Eres lo único real, Annie. El resto es una pesadilla. Por eso, cuando se disponen a separarse después de atracar un matadero y cada uno se aleja en su coche, el amor se impone a la razón y cuaja una de esas escenas que justifican una película, que denotan los poderes de un estilo y la incandescencia de una mirada, una de esas escenas donde el celuloide quema.


En su momento dejamos constancia de la deuda de Arthur Penn en Bonnie and Clyde con Gun Crazy. Godard dedicó su primer largometraje, A bout de souffle, a la Monogram Pictures, una productora que simbolizaba la serie B, y Detective a Cassavetes, Ulmer y a Eastwood (el año que estrenaba El jinete pálido). Y en Pierrot le fou rindió tributo a la escena de la imposible despedida de los amantes en Gun Crazy.

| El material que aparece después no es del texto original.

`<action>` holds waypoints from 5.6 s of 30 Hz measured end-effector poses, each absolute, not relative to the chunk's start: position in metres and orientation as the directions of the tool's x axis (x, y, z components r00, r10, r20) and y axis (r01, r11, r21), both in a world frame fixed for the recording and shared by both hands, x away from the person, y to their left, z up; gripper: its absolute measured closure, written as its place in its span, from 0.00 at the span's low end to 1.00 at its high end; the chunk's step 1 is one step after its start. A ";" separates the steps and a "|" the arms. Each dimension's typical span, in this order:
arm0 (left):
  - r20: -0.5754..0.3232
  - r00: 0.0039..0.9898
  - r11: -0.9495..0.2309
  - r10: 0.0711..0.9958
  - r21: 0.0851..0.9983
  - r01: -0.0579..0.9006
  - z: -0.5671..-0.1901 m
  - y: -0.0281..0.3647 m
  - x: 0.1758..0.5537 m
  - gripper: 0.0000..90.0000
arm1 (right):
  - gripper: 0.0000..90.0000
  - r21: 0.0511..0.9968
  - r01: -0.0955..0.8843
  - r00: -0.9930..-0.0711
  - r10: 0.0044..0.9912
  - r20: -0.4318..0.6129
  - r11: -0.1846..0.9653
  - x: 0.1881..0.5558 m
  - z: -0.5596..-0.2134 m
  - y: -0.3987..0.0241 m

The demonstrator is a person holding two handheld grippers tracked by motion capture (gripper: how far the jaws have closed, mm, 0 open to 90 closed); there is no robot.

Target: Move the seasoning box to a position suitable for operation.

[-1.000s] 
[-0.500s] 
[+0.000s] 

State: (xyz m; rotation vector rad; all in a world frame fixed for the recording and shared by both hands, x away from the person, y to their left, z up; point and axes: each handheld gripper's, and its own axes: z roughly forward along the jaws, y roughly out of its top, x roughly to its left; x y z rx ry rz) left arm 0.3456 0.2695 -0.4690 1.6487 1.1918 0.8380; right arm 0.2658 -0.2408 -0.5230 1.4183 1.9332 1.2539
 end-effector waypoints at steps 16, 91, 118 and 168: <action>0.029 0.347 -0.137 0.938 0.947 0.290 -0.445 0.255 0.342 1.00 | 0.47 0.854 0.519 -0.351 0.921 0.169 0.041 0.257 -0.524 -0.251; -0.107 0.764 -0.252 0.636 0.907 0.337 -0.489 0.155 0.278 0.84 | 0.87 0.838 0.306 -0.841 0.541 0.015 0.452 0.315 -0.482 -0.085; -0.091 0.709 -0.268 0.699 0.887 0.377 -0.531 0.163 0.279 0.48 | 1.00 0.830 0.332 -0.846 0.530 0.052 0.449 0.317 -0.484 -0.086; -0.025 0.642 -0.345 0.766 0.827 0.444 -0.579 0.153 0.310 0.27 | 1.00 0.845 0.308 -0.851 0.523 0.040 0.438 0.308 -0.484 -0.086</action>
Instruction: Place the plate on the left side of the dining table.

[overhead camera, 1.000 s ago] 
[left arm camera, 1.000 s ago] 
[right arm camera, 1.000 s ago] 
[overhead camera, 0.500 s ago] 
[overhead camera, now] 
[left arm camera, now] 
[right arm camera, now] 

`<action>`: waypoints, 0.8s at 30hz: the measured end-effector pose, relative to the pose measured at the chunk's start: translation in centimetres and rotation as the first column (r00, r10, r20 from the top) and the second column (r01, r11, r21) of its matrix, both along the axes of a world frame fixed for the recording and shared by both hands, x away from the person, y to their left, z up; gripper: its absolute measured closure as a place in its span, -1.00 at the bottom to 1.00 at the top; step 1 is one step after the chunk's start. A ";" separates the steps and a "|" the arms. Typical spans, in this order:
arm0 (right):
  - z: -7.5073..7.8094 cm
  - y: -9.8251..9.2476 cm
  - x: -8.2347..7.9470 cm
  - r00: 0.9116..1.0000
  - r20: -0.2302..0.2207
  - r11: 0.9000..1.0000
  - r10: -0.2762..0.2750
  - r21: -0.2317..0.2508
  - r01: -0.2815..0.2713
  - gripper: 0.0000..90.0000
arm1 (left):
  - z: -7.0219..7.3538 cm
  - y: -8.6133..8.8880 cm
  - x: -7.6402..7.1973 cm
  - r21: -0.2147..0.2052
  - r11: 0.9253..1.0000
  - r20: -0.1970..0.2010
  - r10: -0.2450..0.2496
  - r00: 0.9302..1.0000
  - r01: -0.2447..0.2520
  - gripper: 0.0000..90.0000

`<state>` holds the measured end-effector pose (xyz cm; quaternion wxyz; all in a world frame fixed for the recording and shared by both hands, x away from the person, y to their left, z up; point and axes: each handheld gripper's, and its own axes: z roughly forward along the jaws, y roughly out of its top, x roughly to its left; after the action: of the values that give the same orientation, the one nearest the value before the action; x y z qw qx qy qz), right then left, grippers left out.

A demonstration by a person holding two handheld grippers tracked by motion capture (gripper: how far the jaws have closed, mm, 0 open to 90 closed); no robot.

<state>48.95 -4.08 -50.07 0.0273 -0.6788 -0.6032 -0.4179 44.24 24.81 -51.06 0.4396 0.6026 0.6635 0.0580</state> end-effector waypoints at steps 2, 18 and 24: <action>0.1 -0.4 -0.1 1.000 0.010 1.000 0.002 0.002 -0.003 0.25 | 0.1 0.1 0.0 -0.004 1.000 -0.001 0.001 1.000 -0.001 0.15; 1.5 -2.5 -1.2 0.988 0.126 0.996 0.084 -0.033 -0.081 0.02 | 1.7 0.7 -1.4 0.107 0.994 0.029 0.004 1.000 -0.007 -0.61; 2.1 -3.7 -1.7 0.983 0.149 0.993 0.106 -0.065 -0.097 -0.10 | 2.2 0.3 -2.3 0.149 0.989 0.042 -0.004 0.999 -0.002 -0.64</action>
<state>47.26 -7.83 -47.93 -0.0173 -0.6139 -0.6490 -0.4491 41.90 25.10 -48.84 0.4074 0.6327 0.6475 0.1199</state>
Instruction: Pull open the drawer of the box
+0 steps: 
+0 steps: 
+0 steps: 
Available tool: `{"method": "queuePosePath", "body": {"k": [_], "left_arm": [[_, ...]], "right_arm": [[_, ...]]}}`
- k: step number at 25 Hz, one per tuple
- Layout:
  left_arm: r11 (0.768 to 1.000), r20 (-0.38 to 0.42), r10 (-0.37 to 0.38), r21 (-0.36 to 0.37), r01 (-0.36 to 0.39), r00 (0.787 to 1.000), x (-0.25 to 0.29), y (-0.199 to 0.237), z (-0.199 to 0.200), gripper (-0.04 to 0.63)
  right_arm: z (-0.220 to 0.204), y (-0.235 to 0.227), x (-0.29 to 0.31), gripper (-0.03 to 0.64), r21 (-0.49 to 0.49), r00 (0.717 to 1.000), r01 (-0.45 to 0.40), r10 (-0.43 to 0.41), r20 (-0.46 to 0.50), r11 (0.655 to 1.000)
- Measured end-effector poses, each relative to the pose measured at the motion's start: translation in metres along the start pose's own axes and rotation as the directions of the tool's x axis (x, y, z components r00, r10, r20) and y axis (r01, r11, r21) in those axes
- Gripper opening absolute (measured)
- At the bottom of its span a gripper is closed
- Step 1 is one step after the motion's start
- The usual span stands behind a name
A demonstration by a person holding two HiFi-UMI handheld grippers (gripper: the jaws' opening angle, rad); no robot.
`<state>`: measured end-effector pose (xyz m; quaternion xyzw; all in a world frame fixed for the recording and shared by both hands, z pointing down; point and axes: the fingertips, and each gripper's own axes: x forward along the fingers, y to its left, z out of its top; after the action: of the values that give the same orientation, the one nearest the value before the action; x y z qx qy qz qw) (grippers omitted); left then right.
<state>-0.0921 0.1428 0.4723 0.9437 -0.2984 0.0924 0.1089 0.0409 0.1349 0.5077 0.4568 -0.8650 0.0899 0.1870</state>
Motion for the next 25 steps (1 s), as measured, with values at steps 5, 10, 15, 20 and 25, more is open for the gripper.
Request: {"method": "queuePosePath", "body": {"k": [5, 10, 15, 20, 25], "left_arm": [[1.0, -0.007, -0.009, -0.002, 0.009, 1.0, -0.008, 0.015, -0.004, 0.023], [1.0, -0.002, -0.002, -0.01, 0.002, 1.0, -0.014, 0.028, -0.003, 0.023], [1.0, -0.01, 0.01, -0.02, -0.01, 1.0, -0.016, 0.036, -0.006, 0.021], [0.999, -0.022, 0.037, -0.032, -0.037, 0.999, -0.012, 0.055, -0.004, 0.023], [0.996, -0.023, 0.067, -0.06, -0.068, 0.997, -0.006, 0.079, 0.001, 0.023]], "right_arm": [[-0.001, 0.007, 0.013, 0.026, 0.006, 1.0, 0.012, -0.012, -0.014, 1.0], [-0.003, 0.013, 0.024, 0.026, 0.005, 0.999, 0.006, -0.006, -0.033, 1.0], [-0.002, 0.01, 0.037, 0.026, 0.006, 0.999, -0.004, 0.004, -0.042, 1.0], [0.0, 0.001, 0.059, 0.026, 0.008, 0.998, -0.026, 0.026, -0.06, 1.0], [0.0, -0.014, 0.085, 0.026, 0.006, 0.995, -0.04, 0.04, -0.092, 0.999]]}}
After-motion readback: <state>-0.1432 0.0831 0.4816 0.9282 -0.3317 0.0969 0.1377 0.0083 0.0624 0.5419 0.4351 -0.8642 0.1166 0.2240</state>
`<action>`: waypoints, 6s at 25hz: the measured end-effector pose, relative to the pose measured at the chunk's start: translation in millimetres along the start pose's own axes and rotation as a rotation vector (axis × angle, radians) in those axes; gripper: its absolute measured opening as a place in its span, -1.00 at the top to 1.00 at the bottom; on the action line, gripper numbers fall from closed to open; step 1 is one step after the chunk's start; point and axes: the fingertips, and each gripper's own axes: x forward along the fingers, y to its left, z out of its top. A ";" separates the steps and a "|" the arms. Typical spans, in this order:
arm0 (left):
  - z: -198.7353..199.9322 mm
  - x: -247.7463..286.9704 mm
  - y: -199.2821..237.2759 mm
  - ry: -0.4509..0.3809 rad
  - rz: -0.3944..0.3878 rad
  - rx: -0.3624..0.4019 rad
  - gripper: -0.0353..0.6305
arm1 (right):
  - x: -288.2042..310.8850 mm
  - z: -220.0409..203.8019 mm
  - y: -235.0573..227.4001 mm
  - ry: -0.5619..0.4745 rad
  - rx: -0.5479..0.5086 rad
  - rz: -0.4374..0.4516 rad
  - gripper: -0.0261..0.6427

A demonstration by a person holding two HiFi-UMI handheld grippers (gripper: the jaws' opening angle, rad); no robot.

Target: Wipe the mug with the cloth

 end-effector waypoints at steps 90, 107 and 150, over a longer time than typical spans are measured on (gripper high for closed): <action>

Quizá Glauber Rocha estaba pensando en Joseph H. Lewis cuando sentenció que para hacer una película basta una cámara en la mano y una idea en la cabeza o Godard cuando dijo que sólo hace falta una chica y una pistola (en realidad, citaba a Griffith, el padre de todo cuanto en el cine ha sido).


Desde luego, Joseph H. Lewis es de esos contrabandistas que, para atravesar la frontera con fotogramas candentes, sólo necesitaban una chica, una pistola y un coche.